→ **Task to carry out**
Return exactly the lines below, starting with the one that has "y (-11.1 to" and going on through the one that has "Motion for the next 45".
━━━━━ Entries shown ━━━━━
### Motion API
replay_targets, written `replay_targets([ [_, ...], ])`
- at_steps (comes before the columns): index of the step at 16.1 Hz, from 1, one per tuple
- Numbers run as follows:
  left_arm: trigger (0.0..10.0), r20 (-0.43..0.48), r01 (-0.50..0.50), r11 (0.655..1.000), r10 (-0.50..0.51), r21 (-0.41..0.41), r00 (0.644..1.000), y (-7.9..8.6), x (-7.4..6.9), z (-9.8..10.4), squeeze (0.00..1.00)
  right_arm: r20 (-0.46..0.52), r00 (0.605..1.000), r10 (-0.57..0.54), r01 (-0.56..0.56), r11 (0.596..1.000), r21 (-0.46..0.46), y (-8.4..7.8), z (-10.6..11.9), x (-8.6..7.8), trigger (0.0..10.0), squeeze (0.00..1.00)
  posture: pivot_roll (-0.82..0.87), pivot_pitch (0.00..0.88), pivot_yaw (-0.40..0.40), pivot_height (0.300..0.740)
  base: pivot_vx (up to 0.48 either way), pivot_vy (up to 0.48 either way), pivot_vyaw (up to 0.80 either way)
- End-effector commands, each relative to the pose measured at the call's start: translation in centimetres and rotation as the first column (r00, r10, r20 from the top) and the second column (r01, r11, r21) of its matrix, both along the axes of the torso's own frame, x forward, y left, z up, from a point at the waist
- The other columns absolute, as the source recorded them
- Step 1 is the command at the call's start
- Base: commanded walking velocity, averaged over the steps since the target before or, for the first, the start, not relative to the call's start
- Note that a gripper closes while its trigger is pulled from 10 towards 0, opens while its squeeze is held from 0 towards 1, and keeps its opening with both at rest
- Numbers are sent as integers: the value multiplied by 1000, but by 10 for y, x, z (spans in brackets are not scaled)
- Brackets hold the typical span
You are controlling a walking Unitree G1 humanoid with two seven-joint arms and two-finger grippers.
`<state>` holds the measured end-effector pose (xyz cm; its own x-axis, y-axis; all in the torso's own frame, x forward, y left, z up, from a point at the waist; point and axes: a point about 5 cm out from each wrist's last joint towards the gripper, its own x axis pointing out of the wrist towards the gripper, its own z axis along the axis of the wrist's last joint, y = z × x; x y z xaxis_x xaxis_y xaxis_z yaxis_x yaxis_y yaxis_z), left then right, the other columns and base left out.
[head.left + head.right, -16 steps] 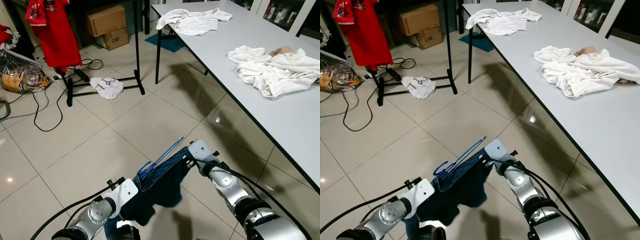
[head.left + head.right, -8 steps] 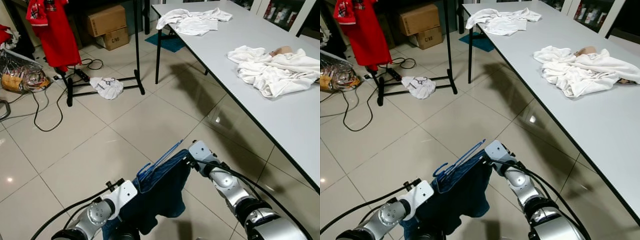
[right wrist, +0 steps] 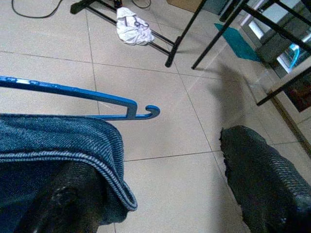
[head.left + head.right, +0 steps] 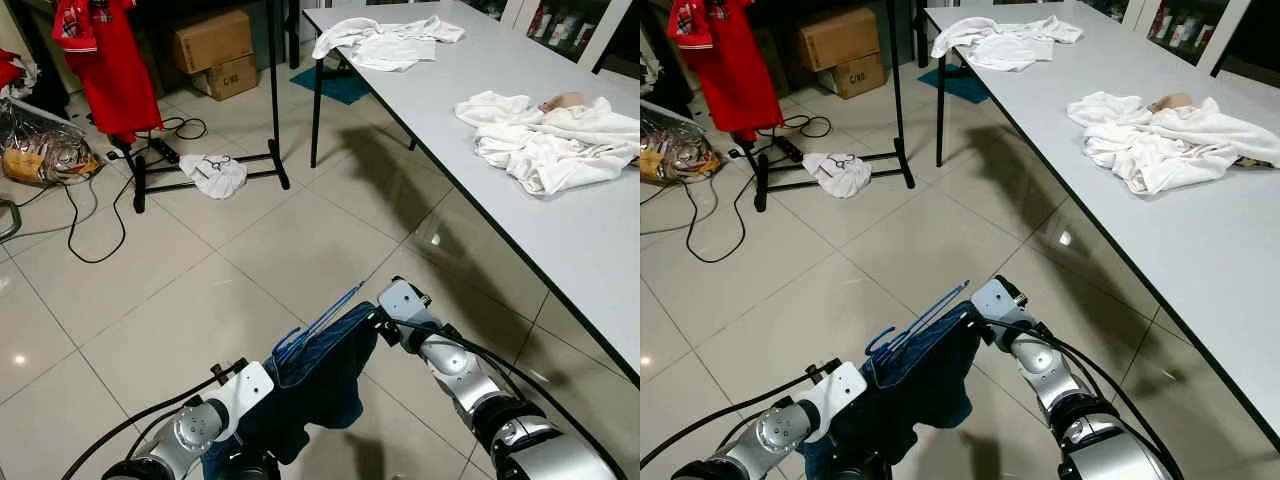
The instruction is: Hang hanger
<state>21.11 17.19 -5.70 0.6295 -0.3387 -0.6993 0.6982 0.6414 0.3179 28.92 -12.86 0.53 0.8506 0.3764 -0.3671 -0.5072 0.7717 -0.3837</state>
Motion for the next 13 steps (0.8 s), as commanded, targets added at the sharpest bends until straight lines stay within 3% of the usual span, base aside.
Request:
replay_targets([
  [1, 10000, -24, -27, 999, 27, 29, 999, 10, -6, -4, 0, 41, 999, -31, 31, 999, 14, -5, 7, 5, 10000, 1000, -35, 27, 39, 740, 0, 0, 0],
  [13, 10000, -24, -27, 999, 27, 29, 999, 10, -6, -4, 0, 41, 999, -31, 31, 999, 14, -5, 7, 5, 10000, 1000, -35, 27, 39, 740, 0, 0, 0],
])
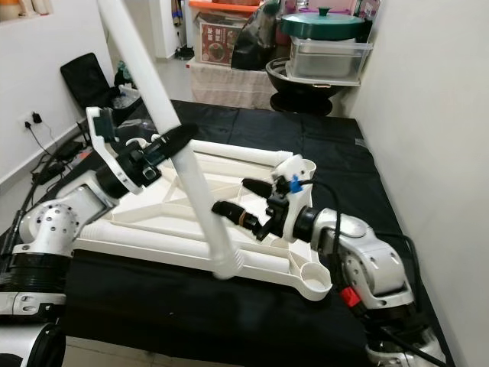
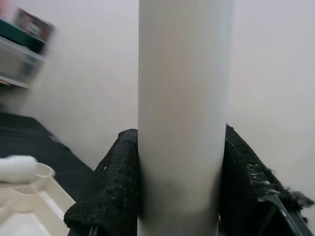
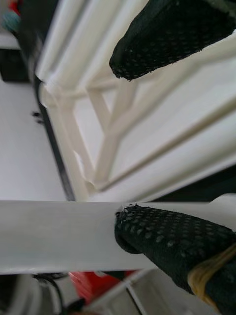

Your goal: Building children table

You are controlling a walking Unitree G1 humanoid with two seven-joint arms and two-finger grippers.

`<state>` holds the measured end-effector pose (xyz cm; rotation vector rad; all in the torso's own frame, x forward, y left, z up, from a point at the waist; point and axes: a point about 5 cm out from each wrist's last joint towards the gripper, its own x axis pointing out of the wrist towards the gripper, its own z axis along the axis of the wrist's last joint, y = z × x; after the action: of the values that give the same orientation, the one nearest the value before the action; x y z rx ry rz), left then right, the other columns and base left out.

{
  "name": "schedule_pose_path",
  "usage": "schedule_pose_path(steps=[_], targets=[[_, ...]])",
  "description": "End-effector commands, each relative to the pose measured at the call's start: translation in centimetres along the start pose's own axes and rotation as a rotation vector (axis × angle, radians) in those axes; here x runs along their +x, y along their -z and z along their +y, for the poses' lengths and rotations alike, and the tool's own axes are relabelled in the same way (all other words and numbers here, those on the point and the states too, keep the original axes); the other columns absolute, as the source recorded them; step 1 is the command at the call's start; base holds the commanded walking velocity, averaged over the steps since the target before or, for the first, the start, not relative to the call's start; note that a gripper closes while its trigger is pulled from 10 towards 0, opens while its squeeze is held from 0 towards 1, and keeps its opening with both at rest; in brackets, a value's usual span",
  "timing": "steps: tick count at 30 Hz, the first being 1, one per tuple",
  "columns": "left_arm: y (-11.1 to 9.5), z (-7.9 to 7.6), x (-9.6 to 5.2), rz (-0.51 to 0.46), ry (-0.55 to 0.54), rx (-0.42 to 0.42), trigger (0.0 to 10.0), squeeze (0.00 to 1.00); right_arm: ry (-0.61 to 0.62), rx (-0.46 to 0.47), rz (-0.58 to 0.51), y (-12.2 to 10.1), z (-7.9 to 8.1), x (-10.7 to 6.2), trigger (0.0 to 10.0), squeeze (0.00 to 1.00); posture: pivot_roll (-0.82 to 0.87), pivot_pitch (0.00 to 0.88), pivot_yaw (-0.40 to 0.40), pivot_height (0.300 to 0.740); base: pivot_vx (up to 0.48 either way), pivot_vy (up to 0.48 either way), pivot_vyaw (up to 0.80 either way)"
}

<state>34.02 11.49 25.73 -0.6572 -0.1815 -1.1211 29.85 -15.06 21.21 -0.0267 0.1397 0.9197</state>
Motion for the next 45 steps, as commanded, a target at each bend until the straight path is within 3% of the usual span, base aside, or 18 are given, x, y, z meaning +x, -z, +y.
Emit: schedule_pose_path(steps=[1,6,9,11,16,18,28,31,35,40,43,45], targets=[[-0.1,-0.7,1.0,0.012,0.062,0.009,1.9,0.0,-0.054,0.023,0.045,0.6,0.6,0.5,10.0,0.0,0.03,0.0,-0.034,0.74,0.0,0.0,0.0],[0.1,-0.3,0.6,0.038,0.063,0.016,1.6,0.0,-0.091,0.026,0.015,-0.1,0.9,0.5,10.0,0.0,0.02,0.0,-0.03,0.74,0.0,0.0,0.0],[0.1,-0.3,0.3,0.045,0.068,0.018,1.8,0.0,-0.049,0.022,0.016,-0.5,-0.5,-0.2,10.0,0.0,0.02,0.0,-0.031,0.74,0.0,0.0,0.0],[0.1,-0.3,0.3,0.045,0.068,0.018,1.8,0.0,-0.049,0.022,0.016,-0.5,-0.5,-0.2,10.0,0.0,0.02,0.0,-0.031,0.74,0.0,0.0,0.0],[0.3,-0.2,-0.4,0.052,0.071,0.026,1.8,0.0,0.08,0.044,-0.003,-2.0,-3.9,-3.1,10.0,0.0,0.01,0.0,-0.034,0.74,0.0,0.0,0.0],[0.4,-0.1,-0.4,0.054,0.071,0.028,1.8,0.0,0.086,0.05,-0.005,-2.1,-4.0,-3.3,10.0,0.0,0.01,0.0,-0.034,0.74,0.0,0.0,0.0],[0.2,0.1,-0.6,0.057,0.066,0.045,1.6,0.0,-0.005,0.077,0.021,-1.4,-2.8,-4.2,10.0,0.0,0.01,0.0,-0.032,0.74,0.0,0.0,0.0],[-0.3,0.7,-0.6,0.061,0.049,0.076,1.3,0.0,-0.134,0.115,0.035,-0.6,-1.1,-4.2,10.0,0.0,0.0,0.0,-0.029,0.74,0.0,0.0,0.0],[-0.3,0.8,-0.6,0.061,0.047,0.08,1.3,0.0,-0.156,0.122,0.037,-0.4,-0.7,-4.1,10.0,0.0,0.0,0.0,-0.029,0.74,0.0,0.0,0.0],[-0.4,1.1,-0.3,0.069,0.042,0.1,1.3,0.0,-0.243,0.139,0.035,0.3,0.8,-2.9,10.0,0.0,0.0,0.0,-0.025,0.74,0.0,0.0,0.0],[-0.4,1.1,-0.2,0.064,0.041,0.1,1.3,0.0,-0.246,0.143,0.039,0.5,1.0,-2.6,10.0,0.0,0.0,0.0,-0.027,0.74,0.0,0.0,0.0],[-0.5,1.2,0.5,0.048,0.041,0.103,1.0,0.0,-0.262,0.156,0.053,1.2,1.7,-1.2,10.0,0.0,0.0,0.0,-0.028,0.74,0.0,0.0,0.0]])
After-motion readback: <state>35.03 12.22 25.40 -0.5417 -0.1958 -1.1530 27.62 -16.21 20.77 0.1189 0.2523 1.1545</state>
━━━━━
→ **Exercise answer**
  "columns": "left_arm: y (-11.1 to 9.5), z (-7.9 to 7.6), x (-9.6 to 5.2), rz (-0.51 to 0.46), ry (-0.55 to 0.54), rx (-0.42 to 0.42), trigger (0.0 to 10.0), squeeze (0.00 to 1.00); right_arm: ry (-0.61 to 0.62), rx (-0.46 to 0.47), rz (-0.58 to 0.51), y (-12.2 to 10.1), z (-7.9 to 8.1), x (-10.7 to 6.2), trigger (0.0 to 10.0), squeeze (0.00 to 1.00); posture: pivot_roll (-0.82 to 0.87), pivot_pitch (0.00 to 0.88), pivot_yaw (-0.40 to 0.40), pivot_height (0.300 to 0.740); base: pivot_vx (up to 0.48 either way), pivot_vy (up to 0.48 either way), pivot_vyaw (up to 0.80 either way)"
}

<state>34.02 11.49 25.73 -0.6572 -0.1815 -1.1211 29.85 -15.06 21.21 -0.0267 0.1397 0.9197</state>
Motion for the next 45 steps, as commanded, a target at each bend until the straight path is within 3% of the usual span, base aside, or 18 are given, x, y, z meaning +x, -z, +y.

The output shown is complete.